Traumatic brain injury (TBI), particularly in severe cases, can have such extraordinary effects on one's psychological capacities that it may be relevant to many kinds of legal claims in criminal proceedings. The focus of this essay is on claims related to an agent's status as a responsible agent. In other words, this essay will discuss the relationship between traumatic brain injury and claims that an individual does not have the capacities required to be fairly held accountable for wrongful actions. The law may hold most adults fully responsible for their crimes, but it may not hold responsible young children and the insane. The insanity claim (which Clayton argued his trial attorneys should have raised) asserts that the defendant lacked the capacities required for the state to hold him responsible for his wrongdoing.
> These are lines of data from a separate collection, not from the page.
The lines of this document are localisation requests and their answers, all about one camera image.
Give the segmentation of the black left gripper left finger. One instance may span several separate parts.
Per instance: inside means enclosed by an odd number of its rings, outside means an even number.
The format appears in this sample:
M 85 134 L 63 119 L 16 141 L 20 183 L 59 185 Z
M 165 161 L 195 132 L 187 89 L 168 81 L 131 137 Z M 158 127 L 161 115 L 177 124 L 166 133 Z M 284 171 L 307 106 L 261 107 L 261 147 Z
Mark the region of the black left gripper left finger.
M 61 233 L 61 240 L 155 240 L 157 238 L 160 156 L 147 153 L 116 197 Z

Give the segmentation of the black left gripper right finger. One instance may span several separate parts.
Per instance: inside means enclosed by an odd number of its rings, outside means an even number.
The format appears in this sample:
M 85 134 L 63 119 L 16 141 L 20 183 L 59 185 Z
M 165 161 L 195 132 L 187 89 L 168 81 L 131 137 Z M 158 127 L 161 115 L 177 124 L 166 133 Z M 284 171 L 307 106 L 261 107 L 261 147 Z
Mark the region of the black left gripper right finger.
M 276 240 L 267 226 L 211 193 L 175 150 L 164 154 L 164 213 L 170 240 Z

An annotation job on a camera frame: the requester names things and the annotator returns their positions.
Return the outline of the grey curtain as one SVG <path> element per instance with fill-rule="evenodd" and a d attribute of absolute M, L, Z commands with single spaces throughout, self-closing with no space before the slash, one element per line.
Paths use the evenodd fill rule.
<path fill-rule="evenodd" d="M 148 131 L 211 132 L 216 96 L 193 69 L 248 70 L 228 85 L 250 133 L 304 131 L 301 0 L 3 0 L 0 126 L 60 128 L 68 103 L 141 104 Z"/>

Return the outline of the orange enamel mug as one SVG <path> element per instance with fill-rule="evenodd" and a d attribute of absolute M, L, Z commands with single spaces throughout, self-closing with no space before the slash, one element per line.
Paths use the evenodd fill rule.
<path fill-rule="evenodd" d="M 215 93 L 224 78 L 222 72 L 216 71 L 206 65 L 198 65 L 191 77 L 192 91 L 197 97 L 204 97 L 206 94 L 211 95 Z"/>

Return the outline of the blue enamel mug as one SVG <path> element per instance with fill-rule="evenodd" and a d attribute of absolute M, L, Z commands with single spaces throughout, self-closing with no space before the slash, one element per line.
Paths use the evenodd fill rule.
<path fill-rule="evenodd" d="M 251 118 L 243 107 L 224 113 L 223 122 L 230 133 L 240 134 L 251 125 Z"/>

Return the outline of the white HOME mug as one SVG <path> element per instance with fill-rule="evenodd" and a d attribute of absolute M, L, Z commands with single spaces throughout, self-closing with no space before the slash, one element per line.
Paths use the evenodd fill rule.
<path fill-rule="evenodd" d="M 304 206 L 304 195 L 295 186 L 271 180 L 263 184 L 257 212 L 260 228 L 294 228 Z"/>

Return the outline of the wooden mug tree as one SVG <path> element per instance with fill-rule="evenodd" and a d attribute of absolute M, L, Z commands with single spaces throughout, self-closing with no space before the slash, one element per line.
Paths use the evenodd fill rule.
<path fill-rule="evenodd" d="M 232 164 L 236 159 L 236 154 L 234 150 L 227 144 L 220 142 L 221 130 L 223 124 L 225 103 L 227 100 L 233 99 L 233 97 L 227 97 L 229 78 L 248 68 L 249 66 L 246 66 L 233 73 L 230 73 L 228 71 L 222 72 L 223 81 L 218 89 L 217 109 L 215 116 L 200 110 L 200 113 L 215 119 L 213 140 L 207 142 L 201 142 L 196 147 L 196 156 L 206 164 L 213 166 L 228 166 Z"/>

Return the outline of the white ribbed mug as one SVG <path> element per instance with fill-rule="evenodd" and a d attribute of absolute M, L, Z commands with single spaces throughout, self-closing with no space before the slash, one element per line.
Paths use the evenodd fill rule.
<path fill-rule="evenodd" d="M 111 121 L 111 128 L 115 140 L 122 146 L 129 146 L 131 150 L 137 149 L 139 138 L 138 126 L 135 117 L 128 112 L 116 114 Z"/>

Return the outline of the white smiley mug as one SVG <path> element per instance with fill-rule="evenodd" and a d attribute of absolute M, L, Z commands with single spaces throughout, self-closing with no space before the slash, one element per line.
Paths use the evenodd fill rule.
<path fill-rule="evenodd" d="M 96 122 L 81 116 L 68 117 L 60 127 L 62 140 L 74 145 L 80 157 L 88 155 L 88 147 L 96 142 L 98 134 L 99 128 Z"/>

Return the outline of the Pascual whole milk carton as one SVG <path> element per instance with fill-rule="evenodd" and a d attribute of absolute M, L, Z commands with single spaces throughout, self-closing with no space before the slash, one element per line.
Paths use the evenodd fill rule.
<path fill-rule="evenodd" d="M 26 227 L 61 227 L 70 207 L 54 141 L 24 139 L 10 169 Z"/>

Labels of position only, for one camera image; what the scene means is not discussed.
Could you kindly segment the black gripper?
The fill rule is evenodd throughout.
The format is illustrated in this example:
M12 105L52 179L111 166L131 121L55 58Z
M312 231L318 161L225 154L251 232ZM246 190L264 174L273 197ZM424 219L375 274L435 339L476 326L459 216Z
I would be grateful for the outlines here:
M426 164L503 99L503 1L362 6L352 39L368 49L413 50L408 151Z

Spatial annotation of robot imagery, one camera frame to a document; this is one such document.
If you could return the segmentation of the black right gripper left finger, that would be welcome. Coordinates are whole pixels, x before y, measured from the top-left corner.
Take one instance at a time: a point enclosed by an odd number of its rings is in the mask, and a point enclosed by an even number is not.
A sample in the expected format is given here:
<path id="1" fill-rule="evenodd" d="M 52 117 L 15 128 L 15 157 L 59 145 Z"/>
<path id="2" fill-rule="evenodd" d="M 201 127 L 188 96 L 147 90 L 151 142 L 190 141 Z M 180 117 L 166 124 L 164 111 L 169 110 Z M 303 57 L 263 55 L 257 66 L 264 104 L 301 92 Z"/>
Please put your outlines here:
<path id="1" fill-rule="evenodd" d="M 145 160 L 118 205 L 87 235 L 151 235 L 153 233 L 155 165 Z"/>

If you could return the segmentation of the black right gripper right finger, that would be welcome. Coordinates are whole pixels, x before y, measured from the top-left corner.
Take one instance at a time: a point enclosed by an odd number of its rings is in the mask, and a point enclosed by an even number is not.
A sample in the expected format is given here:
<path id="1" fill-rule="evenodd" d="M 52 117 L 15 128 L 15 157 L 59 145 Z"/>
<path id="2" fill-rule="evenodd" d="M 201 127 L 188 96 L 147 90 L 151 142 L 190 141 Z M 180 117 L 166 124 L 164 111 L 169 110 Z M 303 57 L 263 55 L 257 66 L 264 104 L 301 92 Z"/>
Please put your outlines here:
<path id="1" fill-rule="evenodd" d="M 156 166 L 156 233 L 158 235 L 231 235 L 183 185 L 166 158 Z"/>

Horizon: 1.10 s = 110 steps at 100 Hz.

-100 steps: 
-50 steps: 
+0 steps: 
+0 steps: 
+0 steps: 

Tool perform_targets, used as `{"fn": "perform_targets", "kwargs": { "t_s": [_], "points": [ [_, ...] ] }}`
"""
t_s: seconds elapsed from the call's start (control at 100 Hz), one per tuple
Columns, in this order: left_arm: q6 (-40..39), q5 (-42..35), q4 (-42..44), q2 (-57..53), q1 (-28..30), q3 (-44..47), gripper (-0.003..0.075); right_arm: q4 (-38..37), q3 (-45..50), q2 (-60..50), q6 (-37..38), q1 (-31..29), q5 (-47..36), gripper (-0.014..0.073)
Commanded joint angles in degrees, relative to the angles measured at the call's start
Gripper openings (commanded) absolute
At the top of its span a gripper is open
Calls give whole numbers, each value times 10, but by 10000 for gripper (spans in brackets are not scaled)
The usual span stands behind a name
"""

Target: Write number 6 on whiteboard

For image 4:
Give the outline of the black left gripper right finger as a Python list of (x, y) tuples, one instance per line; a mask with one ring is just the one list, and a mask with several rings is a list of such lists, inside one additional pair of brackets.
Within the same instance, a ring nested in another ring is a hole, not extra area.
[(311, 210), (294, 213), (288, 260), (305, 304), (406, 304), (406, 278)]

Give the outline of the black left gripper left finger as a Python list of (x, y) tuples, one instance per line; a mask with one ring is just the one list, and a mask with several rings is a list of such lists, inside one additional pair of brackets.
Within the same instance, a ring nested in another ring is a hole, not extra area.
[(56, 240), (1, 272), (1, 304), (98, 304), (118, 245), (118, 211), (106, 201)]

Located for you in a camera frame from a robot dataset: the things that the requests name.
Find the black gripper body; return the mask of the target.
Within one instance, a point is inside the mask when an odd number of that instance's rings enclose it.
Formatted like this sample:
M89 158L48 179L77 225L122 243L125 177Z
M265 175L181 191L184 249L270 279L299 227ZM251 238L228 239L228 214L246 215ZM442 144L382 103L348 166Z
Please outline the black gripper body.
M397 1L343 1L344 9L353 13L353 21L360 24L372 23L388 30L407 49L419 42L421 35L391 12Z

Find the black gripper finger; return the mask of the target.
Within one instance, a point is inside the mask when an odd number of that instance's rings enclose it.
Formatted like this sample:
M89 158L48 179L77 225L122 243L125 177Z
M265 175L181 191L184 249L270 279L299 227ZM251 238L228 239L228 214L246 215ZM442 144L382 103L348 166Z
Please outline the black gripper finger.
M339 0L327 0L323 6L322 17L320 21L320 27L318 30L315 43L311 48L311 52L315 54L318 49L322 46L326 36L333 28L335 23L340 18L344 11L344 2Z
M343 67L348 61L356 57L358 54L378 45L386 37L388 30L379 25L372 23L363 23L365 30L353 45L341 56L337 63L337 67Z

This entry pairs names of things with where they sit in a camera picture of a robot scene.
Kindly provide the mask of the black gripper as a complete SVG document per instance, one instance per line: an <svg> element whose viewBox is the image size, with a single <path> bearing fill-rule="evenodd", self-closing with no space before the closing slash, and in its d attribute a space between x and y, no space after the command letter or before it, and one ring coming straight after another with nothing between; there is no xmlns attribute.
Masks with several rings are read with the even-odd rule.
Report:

Clayton's attorney argued that it was unfair to hold him responsible, maintaining that the accident "left him blameless" for the murder he committed. In a statement released after his execution, she emphasized that "Mr. Clayton was not a 'criminal' before the sawmill accident," arguing that he that accident "left him blameless"11 for the homicide he committed because "20 percent of his frontal lobe [was] removed. '12 Also, during the penalty phase, arguing that his injury was mitigating, Clayton's counsel urged that his capacities required for full responsibility were diminished, and, therefore, he should not receive the harshest sentence that could be justified for a fully responsible individual. In this contribution to a symposium on the important topic of traumatic brain injury and law, I focus on the following question: What is the relationship between traumatic brain injury and responsibility? How does, or how might, a traumatic brain injury affect one's status as a responsible agent?